The organic food movement is rapidly changing how America eats and grows its food. Between 1997 and 2001, farmers added a million acres of certified organic land, doubling the amount of organic pasture and more than doubling organic cropland. This reflects not just a rise of specialty retailers like Whole Foods. By 2003 organic products could be found in 73 percent of conventional grocery stores according to a USDA study, and last summer, the retail giant Wal-Mart began selling organics. But Erika Allen, development director of Growing Power, says the organic label doesn’t tell the whole story. “There are organic farmers on the walls of Whole Foods who have some atrocious labor practices–atrocious. They’re just like plantation owners. People don’t know that.”

Moreover, organic food is still largely inaccessible to low-income communities and communities of color. And the costs associated with being certified organic have led many urban agriculture programs to shy away from being certified. “We are what most folks would consider organic, but we’re not certified,” the Food Project’s Burns says. “That’s not as important to us. We’re in the community; folks can just come by and see our practices. It’s about transparency.”

Accessibility is at the heart of what these groups call food security. “It’s about everyone having access to culturally appropriate and nutritional food at all times,” says Danielle Andrews, who heads up farming for Food Project’s Dorchester plots.

“We’re using food to make social connections,” says Growing Power’s Allen. “It’s not just about growing food–it’s about practices and how people form relationships, get comfortable with each other and learn to communicate through really owning the food system.”

Forming such sustainable relationships inherently requires addressing issues of privilege. Growing Power manages a farm on the edge of Cabrini Green, Chicago’s most notorious housing project. The site is owned by Fourth Presbyterian Church, the wealthiest congregations in the city. “The work that we’re doing is social justice work,” says Allen, who is bi-racial. “For white folks to support and ally with people of color and communities that are struggling, they have to understand that it’s not just about knowing how to grow lettuce.
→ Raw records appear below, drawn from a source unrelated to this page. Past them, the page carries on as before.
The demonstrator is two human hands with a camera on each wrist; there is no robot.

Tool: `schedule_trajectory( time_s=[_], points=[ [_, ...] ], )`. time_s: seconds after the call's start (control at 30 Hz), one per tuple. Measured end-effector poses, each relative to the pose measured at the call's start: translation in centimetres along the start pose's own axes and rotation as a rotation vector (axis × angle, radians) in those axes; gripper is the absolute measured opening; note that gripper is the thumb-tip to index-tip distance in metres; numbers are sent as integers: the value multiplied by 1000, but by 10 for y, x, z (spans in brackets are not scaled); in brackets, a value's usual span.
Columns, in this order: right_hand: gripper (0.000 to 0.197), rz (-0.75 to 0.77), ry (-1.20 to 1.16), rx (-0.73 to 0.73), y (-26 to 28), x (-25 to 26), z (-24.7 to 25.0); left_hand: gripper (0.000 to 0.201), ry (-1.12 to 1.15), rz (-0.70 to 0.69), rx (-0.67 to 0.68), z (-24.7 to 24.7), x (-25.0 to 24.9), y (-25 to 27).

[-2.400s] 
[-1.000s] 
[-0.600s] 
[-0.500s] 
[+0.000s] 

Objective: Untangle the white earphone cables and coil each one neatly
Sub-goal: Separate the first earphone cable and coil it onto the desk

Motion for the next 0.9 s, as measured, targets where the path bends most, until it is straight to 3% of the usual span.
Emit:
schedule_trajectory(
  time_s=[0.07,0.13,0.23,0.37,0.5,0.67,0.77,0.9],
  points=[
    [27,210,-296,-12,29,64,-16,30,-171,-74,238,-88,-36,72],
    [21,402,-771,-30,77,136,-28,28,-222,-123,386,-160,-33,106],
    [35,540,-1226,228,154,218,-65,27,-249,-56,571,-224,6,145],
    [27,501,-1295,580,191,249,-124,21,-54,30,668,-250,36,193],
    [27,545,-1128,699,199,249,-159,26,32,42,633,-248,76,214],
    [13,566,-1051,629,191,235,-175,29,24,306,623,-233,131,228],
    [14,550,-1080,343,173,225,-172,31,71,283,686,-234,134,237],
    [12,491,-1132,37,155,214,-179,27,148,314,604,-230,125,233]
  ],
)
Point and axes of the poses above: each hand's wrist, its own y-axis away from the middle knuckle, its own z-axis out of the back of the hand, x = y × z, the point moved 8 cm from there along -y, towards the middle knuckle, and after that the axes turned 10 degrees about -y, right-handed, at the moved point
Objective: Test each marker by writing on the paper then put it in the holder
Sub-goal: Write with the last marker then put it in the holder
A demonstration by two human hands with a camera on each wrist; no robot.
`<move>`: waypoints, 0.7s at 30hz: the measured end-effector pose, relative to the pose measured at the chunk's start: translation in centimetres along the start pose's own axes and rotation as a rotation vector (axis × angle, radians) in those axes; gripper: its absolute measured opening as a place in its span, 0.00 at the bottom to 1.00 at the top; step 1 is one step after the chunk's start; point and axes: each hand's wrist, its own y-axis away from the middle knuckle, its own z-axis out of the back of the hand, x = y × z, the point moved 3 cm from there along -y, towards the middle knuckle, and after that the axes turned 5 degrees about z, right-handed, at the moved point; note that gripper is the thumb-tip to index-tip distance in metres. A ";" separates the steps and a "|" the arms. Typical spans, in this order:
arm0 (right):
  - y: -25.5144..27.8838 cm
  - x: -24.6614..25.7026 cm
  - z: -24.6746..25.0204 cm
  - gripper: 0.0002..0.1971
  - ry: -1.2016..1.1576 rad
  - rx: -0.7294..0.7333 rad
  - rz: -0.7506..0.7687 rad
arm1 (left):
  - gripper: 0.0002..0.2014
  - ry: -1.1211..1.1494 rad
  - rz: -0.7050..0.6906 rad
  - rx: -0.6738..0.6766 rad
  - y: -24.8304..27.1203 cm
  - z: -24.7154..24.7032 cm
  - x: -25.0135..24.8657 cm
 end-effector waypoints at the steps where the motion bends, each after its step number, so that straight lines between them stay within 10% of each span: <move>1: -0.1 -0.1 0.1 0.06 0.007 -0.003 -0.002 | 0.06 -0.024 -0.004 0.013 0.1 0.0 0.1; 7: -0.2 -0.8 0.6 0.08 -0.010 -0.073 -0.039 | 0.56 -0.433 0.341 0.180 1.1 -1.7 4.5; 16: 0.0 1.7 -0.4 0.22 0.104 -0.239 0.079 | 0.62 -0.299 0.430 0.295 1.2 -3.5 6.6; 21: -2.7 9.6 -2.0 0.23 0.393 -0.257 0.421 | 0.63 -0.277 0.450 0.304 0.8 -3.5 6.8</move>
It’s important that people doing these projects are very transparent about why they’re there.”

Oases in the food desert

In West Oakland, home to City Slickers and People’s Grocery, liquor stores outnumber grocery stores 40 to one. The most readily available food is fried. On the other side of the country, in Added Value’s Brooklyn neighborhood, the last grocery store shut its doors in 2001. Federal studies classify such communities as “food insecure,” but they are popularly known as “food deserts.” A study in the June 2001 Journal of Nutrition found that women living in “food insecure” areas were more likely to be overweight and thus at risk for obesity-related illnesses like diabetes and heart disease.

To counter the harm caused by food deserts, urban agriculture focuses on high-density food production–optimizing the amount of food grown on the least amount of land. City Slicker grew 6,500 pounds of produce last year on less than one acre of land. “If the average person eats three to four hundred pounds of produce per year, that doesn’t feed that many people,” says City Slicker’s Rosenthal. “But I’m not saying it’s insignificant, because those couple dozen people improved their diet.”

These projects also help people sustain themselves. Both City Slicker and Food Project run backyard gardening programs that provide lead testing to determine the safety of soil, wooden planters, seeds, seedlings and ongoing assistance for the life of the garden.

“Our backyard garden program fits with the idea that the human resources are here, what’s lacking are the materials,” says Willow Rosenthal, founder of City Slicker. “There are folks coming to us in their 20s and 40s saying, ‘I really want to know how to do this. I remember farming when I was five with my grandmother.’”

Since the program’s inception in 2005, City Slicker has helped build 50 backyard gardens and has set a goal of 50 per year in the future. “We’re building a whole community of urban gardeners,” says Rosenthal.